Pepi’s Earth Day presentation connected real-world applications with classroom lessons. The presentation went hand-in-hand with teacher standards, Thomas said.
“It’s not what I was doing yesterday; it’s not what I’ll be doing tomorrow, but populations are part of my standards; proportions are part of a math standard,” Thomas said. “Anytime the kids have an opportunity to connect with real-world, local experts, it’s good for all of us.”
Students here are dreaming about their futures – especially sixth-graders. They are excited about the world around them and want to know more, Thomas said.
“We had a woman stay to speak with Vanessa because she wants to be a marine biologist. Here is someone who can answer the questions she’s had in the back of her head,” Thomas said.
Pepi was pleased by the student interest in her educational background and career. She highlighted experiences, such as working with protected sea turtles on a remote Hawaiian Island and working for the U.S. Navy at Pearl Harbor.
“I don’t think the students knew the Department of Defense has biologists on staff and that we manage natural resources,” Pepi said.
In fact, the Department of Defense (DoD) manages nearly 30 million acres of land, air and water resources, and USACE manages an additional 12 million acres. One of Thomas’ students could end up protecting these areas and the species that depend upon them in the future.

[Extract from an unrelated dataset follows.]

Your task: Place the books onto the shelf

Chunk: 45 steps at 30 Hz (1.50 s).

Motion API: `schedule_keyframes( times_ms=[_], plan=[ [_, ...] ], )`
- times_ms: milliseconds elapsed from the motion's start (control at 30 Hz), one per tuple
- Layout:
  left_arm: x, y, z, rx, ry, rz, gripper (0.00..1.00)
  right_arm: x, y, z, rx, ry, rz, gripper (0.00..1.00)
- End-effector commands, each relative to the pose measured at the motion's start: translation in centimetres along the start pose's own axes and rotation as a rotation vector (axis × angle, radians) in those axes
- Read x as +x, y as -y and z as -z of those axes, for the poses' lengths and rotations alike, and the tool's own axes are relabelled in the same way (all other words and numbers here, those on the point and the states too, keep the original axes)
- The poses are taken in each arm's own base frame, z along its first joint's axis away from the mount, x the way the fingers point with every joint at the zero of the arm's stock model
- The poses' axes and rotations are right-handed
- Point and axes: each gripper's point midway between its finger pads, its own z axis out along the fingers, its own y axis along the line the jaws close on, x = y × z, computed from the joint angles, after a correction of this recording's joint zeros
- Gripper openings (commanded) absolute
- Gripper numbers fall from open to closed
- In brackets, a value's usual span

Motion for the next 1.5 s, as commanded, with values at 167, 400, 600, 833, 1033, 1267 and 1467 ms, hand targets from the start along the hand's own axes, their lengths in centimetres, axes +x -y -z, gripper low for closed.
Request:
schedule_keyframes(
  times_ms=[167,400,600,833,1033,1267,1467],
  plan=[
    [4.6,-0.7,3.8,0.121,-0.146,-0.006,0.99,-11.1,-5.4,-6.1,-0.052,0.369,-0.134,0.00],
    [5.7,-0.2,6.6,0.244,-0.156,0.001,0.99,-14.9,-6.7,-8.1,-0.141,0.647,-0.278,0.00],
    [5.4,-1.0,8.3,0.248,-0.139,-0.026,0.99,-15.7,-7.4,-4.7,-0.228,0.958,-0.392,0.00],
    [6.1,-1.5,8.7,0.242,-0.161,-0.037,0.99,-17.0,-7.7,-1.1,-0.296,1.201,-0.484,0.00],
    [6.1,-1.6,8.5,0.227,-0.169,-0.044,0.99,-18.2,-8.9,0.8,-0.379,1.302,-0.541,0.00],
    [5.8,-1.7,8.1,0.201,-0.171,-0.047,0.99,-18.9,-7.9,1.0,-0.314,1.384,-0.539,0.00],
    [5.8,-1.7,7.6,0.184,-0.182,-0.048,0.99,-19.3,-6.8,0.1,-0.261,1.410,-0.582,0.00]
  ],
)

Meanwhile, in a classroom down the hall, Pepi’s co-worker, McCormick, talked to students about environmental cleanup and green energy.
McCormick provided a brief history of Earth Day and the creation of the Environmental Protection Agency’s (EPA) Superfund. The Superfund is a federal government program to clean up the nation’s uncontrolled hazardous waste sites, according to the EPA.
“These sites really exist, and we need to take care of them for the future,” McCormick stressed.
After listening to the presentation, Brandon Parrella, a sixth-grade student, said he plans to pick up more trash and recycle what he can.
“People don’t really know how bad the landfills are,” he said. “People don’t know what’s going on.”
The students were engaged and asked many questions of McCormick.
“I was impressed with their questions. They asked questions that I couldn’t answer, that I will look up later,” McCormick said.
McCormick’s presentation culminated with two student volunteers trying on personal protective equipment (PPE) used by environmentalists in the field. PPE protects McCormick during sampling of hazardous sites. Roberto Eiseman, a sixth-grade volunteer, reluctantly dressed in the suit, booties, gloves, protective eyewear and helmet. Each piece of gear is critical to avoiding dangerous contamination. Consequently, PPE is designed for safety rather than comfort.“If you were in there for a long time, it would be kind of warm,” Eiseman observed. “I think you would be sweaty.”
Fully dressed in PPE, Eiseman elicited a few chuckles from his classmates and even his teacher. The students had fun celebrating Earth Day and, hopefully, according to McCormick, gained awareness.
“Even at their age, they’re responsible for making a contribution and for realizing that some of our natural resources are diminishing,” she said. “They have to think about alternative energy for their future. We don’t know what we will use; we don’t know what we will have; and we don’t know who we will be depending upon in 2030.
“I think with Earth Day everybody is responsible; they’re responsible.”